Legia idzie w dobrym kierunku? Iordanescu zdołał to już osiągnąć
Legia Warszawa nie dogadała się z Goncalo Feio w sprawie nowej umowy, a po długich poszukiwaniach zdecydowała się na zatrudnienie Edwarda Iordanescu. Nowy szkoleniowiec zaczął bardzo dobrze, ale ostatnio naraził się kibicom, którzy nie do końca zgadzają się z jego decyzjami. Przed reprezentacyjną przerwą Legia przegrała dwa mecze – najpierw z Samsunsporem w Lidze Konferencji, a później w Ekstraklasie z Górnikiem Zabrze. Iordanescu przekombinował, wystawiając rezerwową jedenastkę w europejskich pucharach, co kompletnie mu się nie opłaciło.
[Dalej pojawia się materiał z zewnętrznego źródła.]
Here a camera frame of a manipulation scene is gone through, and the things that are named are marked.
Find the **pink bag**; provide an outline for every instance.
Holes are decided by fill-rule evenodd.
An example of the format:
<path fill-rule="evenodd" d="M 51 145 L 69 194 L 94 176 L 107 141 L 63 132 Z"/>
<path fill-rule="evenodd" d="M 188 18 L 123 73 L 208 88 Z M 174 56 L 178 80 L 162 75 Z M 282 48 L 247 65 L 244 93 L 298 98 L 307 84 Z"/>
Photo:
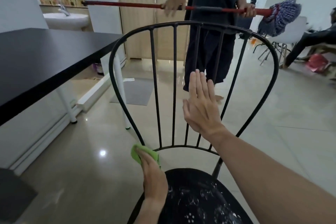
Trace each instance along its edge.
<path fill-rule="evenodd" d="M 315 53 L 306 63 L 306 67 L 315 73 L 322 73 L 328 63 L 329 61 L 322 54 Z"/>

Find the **black metal chair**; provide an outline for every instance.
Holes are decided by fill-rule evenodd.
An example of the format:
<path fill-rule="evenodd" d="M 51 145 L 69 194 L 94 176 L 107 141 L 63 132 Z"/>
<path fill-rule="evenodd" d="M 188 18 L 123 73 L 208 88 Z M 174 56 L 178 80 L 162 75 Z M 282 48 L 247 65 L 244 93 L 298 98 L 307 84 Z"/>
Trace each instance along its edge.
<path fill-rule="evenodd" d="M 153 80 L 154 80 L 154 91 L 155 91 L 155 101 L 156 101 L 156 112 L 157 112 L 157 127 L 159 131 L 159 144 L 160 147 L 155 151 L 165 150 L 170 148 L 176 147 L 187 147 L 193 149 L 199 149 L 203 151 L 208 151 L 212 154 L 218 155 L 217 152 L 212 150 L 212 145 L 208 149 L 202 148 L 199 146 L 201 135 L 198 136 L 197 144 L 196 145 L 188 145 L 187 136 L 188 136 L 188 129 L 189 125 L 186 126 L 185 132 L 185 141 L 182 145 L 176 145 L 174 143 L 175 137 L 175 109 L 176 109 L 176 57 L 177 57 L 177 27 L 180 25 L 191 25 L 197 27 L 196 33 L 196 48 L 195 48 L 195 63 L 194 63 L 194 70 L 196 69 L 196 60 L 198 55 L 198 43 L 200 39 L 200 30 L 203 26 L 211 26 L 216 27 L 218 31 L 221 32 L 220 39 L 219 39 L 219 48 L 216 56 L 216 65 L 215 65 L 215 72 L 213 73 L 216 77 L 218 63 L 219 63 L 219 56 L 221 53 L 221 45 L 223 42 L 224 37 L 224 30 L 225 29 L 232 29 L 237 31 L 237 33 L 244 33 L 244 43 L 241 48 L 240 56 L 238 59 L 238 63 L 236 66 L 236 70 L 234 72 L 233 81 L 230 86 L 230 90 L 225 101 L 224 108 L 221 112 L 221 119 L 225 114 L 225 110 L 228 106 L 233 87 L 235 85 L 238 71 L 241 65 L 241 61 L 243 59 L 244 51 L 246 48 L 246 44 L 248 39 L 253 36 L 260 41 L 262 41 L 271 51 L 271 55 L 274 60 L 274 71 L 270 81 L 269 86 L 267 87 L 263 97 L 261 98 L 260 102 L 258 103 L 257 107 L 254 109 L 250 117 L 247 119 L 245 124 L 241 127 L 241 129 L 237 133 L 237 137 L 239 137 L 244 129 L 250 124 L 251 120 L 257 114 L 263 103 L 265 102 L 267 96 L 271 92 L 271 89 L 276 81 L 279 69 L 279 62 L 278 57 L 275 52 L 274 47 L 269 43 L 261 35 L 258 35 L 254 32 L 251 32 L 246 29 L 234 27 L 234 26 L 223 26 L 219 24 L 211 24 L 211 23 L 201 23 L 201 22 L 193 22 L 193 21 L 179 21 L 179 22 L 167 22 L 167 23 L 160 23 L 154 24 L 150 26 L 145 26 L 141 28 L 137 28 L 135 30 L 130 31 L 129 33 L 122 36 L 115 44 L 111 51 L 110 62 L 109 62 L 109 69 L 110 69 L 110 77 L 112 81 L 113 88 L 115 90 L 115 94 L 121 104 L 122 109 L 124 110 L 128 120 L 132 124 L 134 131 L 136 132 L 140 142 L 142 145 L 145 145 L 144 140 L 141 137 L 141 134 L 135 125 L 131 115 L 129 114 L 125 103 L 123 102 L 120 92 L 117 87 L 117 83 L 113 74 L 113 61 L 116 54 L 117 49 L 121 44 L 123 44 L 130 36 L 149 30 L 150 33 L 150 44 L 152 50 L 152 63 L 153 63 Z M 161 141 L 161 126 L 160 126 L 160 113 L 159 113 L 159 102 L 158 102 L 158 87 L 157 87 L 157 80 L 156 80 L 156 60 L 155 60 L 155 50 L 154 50 L 154 36 L 153 31 L 156 28 L 162 27 L 173 27 L 174 31 L 174 86 L 173 86 L 173 128 L 172 128 L 172 142 L 169 146 L 163 146 Z M 179 169 L 172 169 L 166 171 L 166 177 L 168 180 L 169 185 L 169 192 L 166 199 L 165 206 L 161 212 L 159 223 L 252 223 L 244 209 L 241 205 L 237 202 L 234 196 L 226 189 L 226 187 L 221 184 L 220 181 L 217 180 L 221 165 L 223 161 L 220 158 L 216 164 L 216 167 L 212 173 L 212 175 L 190 168 L 179 168 Z M 141 204 L 144 200 L 144 194 L 140 197 L 137 205 L 135 206 L 128 223 L 133 223 L 140 211 Z"/>

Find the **red mop handle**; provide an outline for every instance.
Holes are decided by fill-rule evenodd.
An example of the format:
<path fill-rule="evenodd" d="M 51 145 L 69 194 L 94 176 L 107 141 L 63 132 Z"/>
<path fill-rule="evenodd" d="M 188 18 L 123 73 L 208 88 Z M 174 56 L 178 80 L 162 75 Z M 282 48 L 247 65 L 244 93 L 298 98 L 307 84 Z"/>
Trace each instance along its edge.
<path fill-rule="evenodd" d="M 162 5 L 157 4 L 141 4 L 141 3 L 123 3 L 123 2 L 105 2 L 105 1 L 82 1 L 82 4 L 87 5 L 110 5 L 110 6 L 125 6 L 125 7 L 141 7 L 141 8 L 156 8 L 156 9 L 164 9 Z M 242 14 L 246 11 L 246 9 L 235 9 L 235 8 L 221 8 L 221 7 L 208 7 L 208 6 L 186 6 L 186 10 L 202 10 L 208 12 L 224 12 L 224 13 L 239 13 Z M 262 15 L 268 17 L 272 15 L 272 9 L 255 9 L 257 11 L 257 15 Z"/>

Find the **gray floor mat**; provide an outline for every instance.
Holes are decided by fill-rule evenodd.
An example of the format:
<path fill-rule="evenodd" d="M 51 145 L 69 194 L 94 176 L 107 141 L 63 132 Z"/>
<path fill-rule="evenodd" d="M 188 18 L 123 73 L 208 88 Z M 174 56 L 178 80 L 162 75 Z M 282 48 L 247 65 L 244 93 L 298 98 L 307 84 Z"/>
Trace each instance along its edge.
<path fill-rule="evenodd" d="M 153 92 L 153 79 L 135 78 L 132 82 L 124 82 L 126 103 L 129 105 L 147 105 Z M 110 103 L 119 103 L 114 95 Z"/>

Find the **faucet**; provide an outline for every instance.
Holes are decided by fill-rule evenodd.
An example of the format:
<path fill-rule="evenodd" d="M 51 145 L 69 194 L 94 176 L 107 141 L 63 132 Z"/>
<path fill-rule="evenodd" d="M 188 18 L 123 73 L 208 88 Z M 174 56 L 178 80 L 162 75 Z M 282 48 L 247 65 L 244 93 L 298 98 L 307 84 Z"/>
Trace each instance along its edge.
<path fill-rule="evenodd" d="M 58 4 L 58 6 L 60 7 L 59 11 L 61 13 L 64 13 L 65 16 L 70 16 L 70 13 L 68 12 L 68 10 L 66 9 L 66 7 L 64 5 Z"/>

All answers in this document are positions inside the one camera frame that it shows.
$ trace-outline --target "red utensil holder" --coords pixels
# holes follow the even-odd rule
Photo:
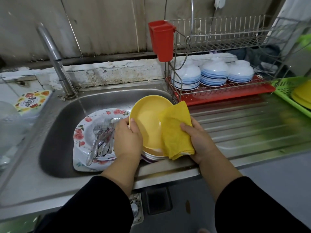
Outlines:
[[[160,62],[173,59],[174,32],[176,27],[164,20],[148,23],[152,50]]]

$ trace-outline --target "hand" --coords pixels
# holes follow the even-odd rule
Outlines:
[[[180,124],[181,129],[191,136],[192,145],[196,151],[195,155],[190,157],[200,165],[201,161],[206,157],[214,154],[218,154],[220,151],[213,142],[209,134],[201,127],[201,125],[191,117],[192,126]]]
[[[129,129],[128,120],[129,117],[121,119],[115,128],[115,154],[117,158],[124,156],[139,161],[142,153],[142,134],[133,118]]]

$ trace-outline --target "stainless steel sink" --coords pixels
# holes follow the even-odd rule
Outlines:
[[[73,169],[73,131],[84,114],[77,100],[55,92],[15,159],[0,177],[0,221],[63,206],[96,173]],[[147,95],[170,99],[163,80],[105,86],[80,93],[88,113],[128,108]],[[276,95],[260,95],[189,107],[237,168],[311,149],[311,120]],[[189,157],[141,162],[133,190],[200,177]]]
[[[87,113],[93,113],[105,108],[127,108],[141,98],[149,95],[163,96],[169,100],[170,95],[156,88],[128,89],[97,93],[86,92],[81,95],[81,102]],[[96,173],[77,172],[72,165],[73,131],[85,117],[77,100],[68,103],[58,114],[49,130],[40,152],[40,166],[48,175],[59,178],[70,178]]]

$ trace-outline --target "dish towel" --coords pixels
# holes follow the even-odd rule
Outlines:
[[[180,124],[192,126],[190,113],[185,101],[173,105],[159,114],[161,122],[164,155],[175,160],[183,155],[195,153],[190,136],[183,132]]]

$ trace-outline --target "green basket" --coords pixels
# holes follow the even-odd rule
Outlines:
[[[306,109],[305,107],[301,106],[300,104],[296,103],[290,97],[292,91],[297,86],[299,86],[303,82],[307,81],[308,79],[309,78],[302,77],[302,76],[292,77],[292,78],[283,78],[283,79],[278,79],[275,82],[273,82],[272,86],[277,86],[276,90],[274,91],[275,94],[277,94],[283,100],[287,101],[292,106],[294,106],[296,109],[300,110],[306,116],[311,118],[311,111]]]

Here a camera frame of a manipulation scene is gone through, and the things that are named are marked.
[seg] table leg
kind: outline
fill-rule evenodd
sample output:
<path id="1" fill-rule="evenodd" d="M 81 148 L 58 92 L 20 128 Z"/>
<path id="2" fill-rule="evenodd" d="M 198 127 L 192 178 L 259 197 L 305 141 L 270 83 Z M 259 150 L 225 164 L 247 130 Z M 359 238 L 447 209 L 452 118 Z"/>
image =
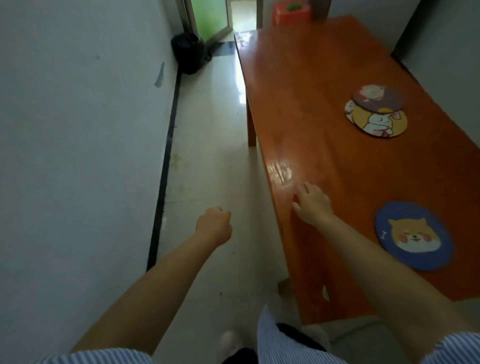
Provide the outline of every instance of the table leg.
<path id="1" fill-rule="evenodd" d="M 252 113 L 250 112 L 250 104 L 247 98 L 247 134 L 248 134 L 248 146 L 257 145 L 257 133 L 255 132 L 255 126 L 253 125 Z"/>
<path id="2" fill-rule="evenodd" d="M 292 282 L 290 277 L 278 282 L 278 294 L 282 298 L 289 298 L 293 296 Z"/>

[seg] floor stain
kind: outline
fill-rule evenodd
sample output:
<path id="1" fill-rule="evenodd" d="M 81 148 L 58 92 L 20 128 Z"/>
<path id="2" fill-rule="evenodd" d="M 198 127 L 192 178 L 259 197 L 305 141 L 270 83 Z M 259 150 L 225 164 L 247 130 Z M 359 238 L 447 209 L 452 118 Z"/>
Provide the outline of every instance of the floor stain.
<path id="1" fill-rule="evenodd" d="M 181 157 L 177 153 L 172 155 L 172 160 L 170 162 L 170 165 L 174 170 L 178 170 L 180 160 L 181 160 Z"/>

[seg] black pants
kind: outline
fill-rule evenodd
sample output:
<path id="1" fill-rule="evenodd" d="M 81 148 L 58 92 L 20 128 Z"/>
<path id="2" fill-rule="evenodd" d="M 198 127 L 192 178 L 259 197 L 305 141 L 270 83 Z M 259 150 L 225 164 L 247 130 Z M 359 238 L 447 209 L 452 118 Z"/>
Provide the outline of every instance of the black pants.
<path id="1" fill-rule="evenodd" d="M 315 340 L 309 338 L 303 332 L 298 331 L 293 326 L 287 324 L 276 325 L 280 332 L 283 332 L 289 338 L 296 342 L 308 346 L 311 349 L 316 349 L 325 352 L 325 348 L 317 343 Z M 227 358 L 223 364 L 258 364 L 257 353 L 253 349 L 243 348 L 238 350 L 234 355 Z"/>

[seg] green object on stool
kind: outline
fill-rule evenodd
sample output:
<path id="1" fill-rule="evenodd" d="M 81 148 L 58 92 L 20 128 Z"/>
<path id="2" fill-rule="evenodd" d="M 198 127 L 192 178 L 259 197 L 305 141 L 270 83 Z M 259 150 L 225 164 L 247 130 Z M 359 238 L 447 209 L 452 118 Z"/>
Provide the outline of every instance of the green object on stool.
<path id="1" fill-rule="evenodd" d="M 287 10 L 289 12 L 292 12 L 292 11 L 298 10 L 298 9 L 301 9 L 301 4 L 299 2 L 296 2 L 295 4 L 287 5 Z"/>

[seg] blue and white striped fabric
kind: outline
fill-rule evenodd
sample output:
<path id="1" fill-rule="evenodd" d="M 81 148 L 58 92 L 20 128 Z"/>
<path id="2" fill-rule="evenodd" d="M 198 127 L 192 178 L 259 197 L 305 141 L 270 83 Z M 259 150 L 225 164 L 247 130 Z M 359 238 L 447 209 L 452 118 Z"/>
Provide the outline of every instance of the blue and white striped fabric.
<path id="1" fill-rule="evenodd" d="M 260 364 L 346 364 L 327 352 L 310 349 L 281 333 L 275 319 L 263 308 L 257 327 Z M 421 364 L 480 363 L 480 334 L 459 333 L 447 336 Z M 38 364 L 153 364 L 145 353 L 128 349 L 105 349 L 52 356 Z"/>

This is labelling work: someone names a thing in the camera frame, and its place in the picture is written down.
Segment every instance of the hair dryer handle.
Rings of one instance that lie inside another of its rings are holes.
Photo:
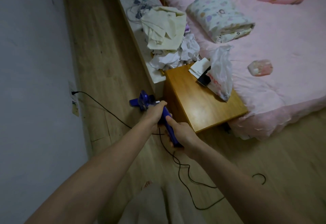
[[[177,140],[177,138],[175,138],[175,135],[174,135],[174,131],[173,131],[173,128],[168,124],[168,122],[166,121],[165,117],[166,116],[171,116],[168,109],[166,107],[163,108],[163,113],[162,113],[162,117],[163,117],[163,120],[164,120],[164,125],[166,127],[166,130],[168,131],[169,133],[169,136],[170,136],[170,139],[173,143],[173,146],[176,148],[176,147],[183,147]]]

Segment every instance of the pink pouch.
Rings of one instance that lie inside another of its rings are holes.
[[[273,66],[268,59],[256,60],[248,65],[248,70],[252,76],[264,76],[273,72]]]

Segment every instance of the bed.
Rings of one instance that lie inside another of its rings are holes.
[[[185,11],[194,0],[166,0]],[[249,113],[229,122],[242,138],[263,140],[287,124],[326,106],[326,8],[325,0],[304,0],[281,5],[257,0],[233,0],[256,22],[246,37],[228,42],[233,87]],[[215,44],[189,16],[187,22],[202,57]],[[252,76],[247,66],[254,60],[271,60],[271,75]]]

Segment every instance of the hand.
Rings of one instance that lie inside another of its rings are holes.
[[[166,121],[173,128],[174,135],[178,142],[184,147],[182,150],[185,152],[185,154],[189,158],[195,159],[198,151],[205,143],[199,139],[188,123],[177,123],[169,116],[166,116]]]
[[[142,117],[142,120],[145,120],[149,123],[152,133],[157,130],[157,123],[161,119],[163,113],[163,107],[166,106],[165,101],[161,101],[155,106],[149,106],[148,110],[145,112],[145,115]]]

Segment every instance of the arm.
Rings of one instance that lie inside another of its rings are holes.
[[[149,136],[157,129],[165,105],[162,101],[150,108],[120,141],[79,168],[25,224],[93,223]]]
[[[244,223],[311,223],[200,140],[187,123],[166,119],[184,152],[202,166]]]

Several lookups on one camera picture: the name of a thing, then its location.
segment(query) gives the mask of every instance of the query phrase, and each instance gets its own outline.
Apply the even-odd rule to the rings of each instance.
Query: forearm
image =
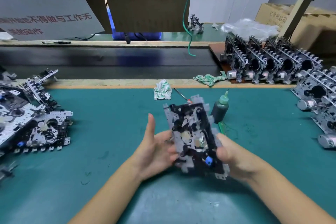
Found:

Przyszłość Iordanescu stoi pod znakiem zapytania. Oczywiście w Legii nie myślą o zwolnieniu, a on sam dementuje, jakoby był zainteresowany posadą selekcjonera reprezentacji Rumunii. Każda kolejna wpadka może jednak przybliżyć go do utraty pracy. On sam uważa, że Legia pod jego wodzą realizuje kolejne cele i spisuje się zgodnie z oczekiwaniami. Wymienia dwa sukcesy, które udało się już osiągnąć.
– Patrząc na założenia klubu, dwa z naszych głównych celów zostały już zrealizowane. Pierwszy – zdobycie Superpucharu Polski w meczu z Lechem Poznań, mistrzem poprzedniego sezonu. To był szczególny sukces, zwłaszcza że w poprzednim roku oba spotkania z tym rywalem przegrano. Tym razem zwyciężyliśmy na oczach 45 tysięcy kibiców przeciwnika – to był wielki test charakteru. Drugim celem był awans do fazy grupowej europejskich pucharów. Było to kluczowe dla ciągłości rozwoju klubu i stabilności finansowej. Nie było łatwo, ale udało nam się osiągnąć Europę – ocenił trener stołecznej ekipy w rozmowie dla GSP.ro, cytowany przez portal Legia.net.
Oczywiście Legia liczy w tym sezonie na odzyskanie mistrzostwa Polski. Na ten moment zajmuje w tabeli siódme miejsce i traci siedem punktów do liderującego Górnika Zabrze.